Well, that covers a lot of ground. What exactly is the security exchange commission doing right now in this area?

 

Matia Marks (09:51):

Well, this is a topic, as you said before, that we've covered extensively in our Executive Liability Insights Newsletter. In fact, in March of this year, the SEC announced proposed rules requiring public companies to disclose extensive climate-related information in their SEC filings. And the proposed rules, if finalized include a phase-in period for compliance by SEC registrants with the compliance state dependent on the company's filing status. And then in May of this year, the SEC proposed two form and rule amendments seeking to enhance and standardize disclosures related to ESG factors considered by funds and investment advisors, and also to expand the regulation of the naming of funds, which have an ESG focus. These proposals trail, recent settled enforcement action against a mutual fund advisor regarding misleading ESG disclosures, as well as a complaint filed against an issuer for misleading investors in its ESG disclosure.

 

Matia Marks (10:51):

So taken together with the recent formation of the SEC's climate and ESG task force within the division of enforcement, it's clear that the SEC staff is increasingly focused on reviewing disclosures with respect to ESG issues. And lastly, in addition to the SEC, there's also been a growing divide in the state regulatory landscape relative to ESG, for example, more than a dozen states have recently introduced initiatives either to divest state pension funds from gun and ammunition, oil and gas or coal companies, or conversely to require state pension fund divestment from companies that boycott fossil fuel companies. So this is definitely a topic with a lot of moving parts. And all I can say is stay tuned.

 

David Finz (11:36):

Well, it definitely sounds like something worth watching. So, tell us how do these issues affect the underwriting of DNO, or directors’ and officers' liability, coverage?

 

Matia Marks (11:46):

Yeah, this is definitely an area of focus for DNO underwriters. David, there are two principal ways in which ESG may result in a DNO lawsuit. The first one being following an ESG event, a company may end up being involved in event-driven litigation. And there's also the possibility that a company may be involved in disclosure-related litigation concerning an ESG topic.
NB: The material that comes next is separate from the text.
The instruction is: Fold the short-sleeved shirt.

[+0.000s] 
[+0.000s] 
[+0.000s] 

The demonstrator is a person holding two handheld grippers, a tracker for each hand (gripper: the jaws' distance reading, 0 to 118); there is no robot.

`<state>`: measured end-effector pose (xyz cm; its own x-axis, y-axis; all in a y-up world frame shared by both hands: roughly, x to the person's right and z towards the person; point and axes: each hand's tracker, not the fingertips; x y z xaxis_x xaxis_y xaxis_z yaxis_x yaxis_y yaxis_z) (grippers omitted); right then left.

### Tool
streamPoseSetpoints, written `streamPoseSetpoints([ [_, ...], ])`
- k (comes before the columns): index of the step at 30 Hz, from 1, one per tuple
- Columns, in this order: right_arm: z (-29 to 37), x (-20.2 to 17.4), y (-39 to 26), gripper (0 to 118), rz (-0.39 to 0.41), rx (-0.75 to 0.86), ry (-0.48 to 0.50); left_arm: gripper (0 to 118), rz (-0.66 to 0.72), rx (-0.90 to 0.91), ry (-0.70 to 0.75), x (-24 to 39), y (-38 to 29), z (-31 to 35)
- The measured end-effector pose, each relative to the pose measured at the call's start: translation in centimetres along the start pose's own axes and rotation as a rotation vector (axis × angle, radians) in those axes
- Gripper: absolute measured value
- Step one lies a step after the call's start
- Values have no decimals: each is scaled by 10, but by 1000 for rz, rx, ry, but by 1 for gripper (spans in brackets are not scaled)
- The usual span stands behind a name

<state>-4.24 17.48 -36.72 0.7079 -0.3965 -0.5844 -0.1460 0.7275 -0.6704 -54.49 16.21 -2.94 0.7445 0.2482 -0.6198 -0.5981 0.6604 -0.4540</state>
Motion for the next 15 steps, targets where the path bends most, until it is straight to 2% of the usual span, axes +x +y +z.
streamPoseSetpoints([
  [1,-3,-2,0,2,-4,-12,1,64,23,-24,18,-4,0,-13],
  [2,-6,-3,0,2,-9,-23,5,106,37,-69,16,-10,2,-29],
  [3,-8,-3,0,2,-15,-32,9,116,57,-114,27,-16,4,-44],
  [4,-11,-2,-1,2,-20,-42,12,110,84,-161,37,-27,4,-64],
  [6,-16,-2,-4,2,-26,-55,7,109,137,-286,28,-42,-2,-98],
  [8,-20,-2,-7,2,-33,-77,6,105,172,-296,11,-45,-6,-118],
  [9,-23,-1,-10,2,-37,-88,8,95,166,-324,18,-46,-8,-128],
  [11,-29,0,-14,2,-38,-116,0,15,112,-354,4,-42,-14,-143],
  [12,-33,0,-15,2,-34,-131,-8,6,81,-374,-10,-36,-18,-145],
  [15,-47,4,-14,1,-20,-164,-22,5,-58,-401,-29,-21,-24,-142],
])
This type of litigation tends to follow a headline that may reveal adverse facts or allegations about a company's business practices or about their products. And we're finding that these types of pieces are becoming more and more prevalent. These days, the result of these events can either be a securities class action. If shareholders are harmed a shareholder derivative action, if the company's harmed or suffers losses, or even both, for example, we've seen shareholders bringing a number of lawsuits, challenging public disclosures regarding diversity equity and inclusion, board diversity, and issues arising out of the me too movement. If the adverse event concerns a critical aspect of the company's business, the directors and officers will likely face a difficult hurdle trying to get early dismissal of these types of litigation and could potentially put the personal assets of a company's directors and officers at risk.

 

David Finz (13:00):

Oh, that's pretty serious. So what is the takeaway here for our listeners?

 

Matia Marks (13:04):

Yeah, clearly the landscape of ESG risks is involving. So I would say that it's critical for boards to identify and prioritize their goals relative to ESG concerns, as well as to be sure not to overpromise when it comes to disclosures in this area. And also it's more important than ever for companies to be sure that they have a robust DNO insurance program in place.

 

David Finz (13:25):

Great. Thank you for that summary. So these are just two of the topics that are covered in our current issue of our Executive Liability Insights Newsletter. Here at Alliant, we are all about helping our clients find the more rewarding way to manage risk, and if you're interested in topics like these, I would encourage you to check out our newsletter, which you can access on our website at www.alliant.com/financial. So that's all for now until next time. Thank you for joining us and take care.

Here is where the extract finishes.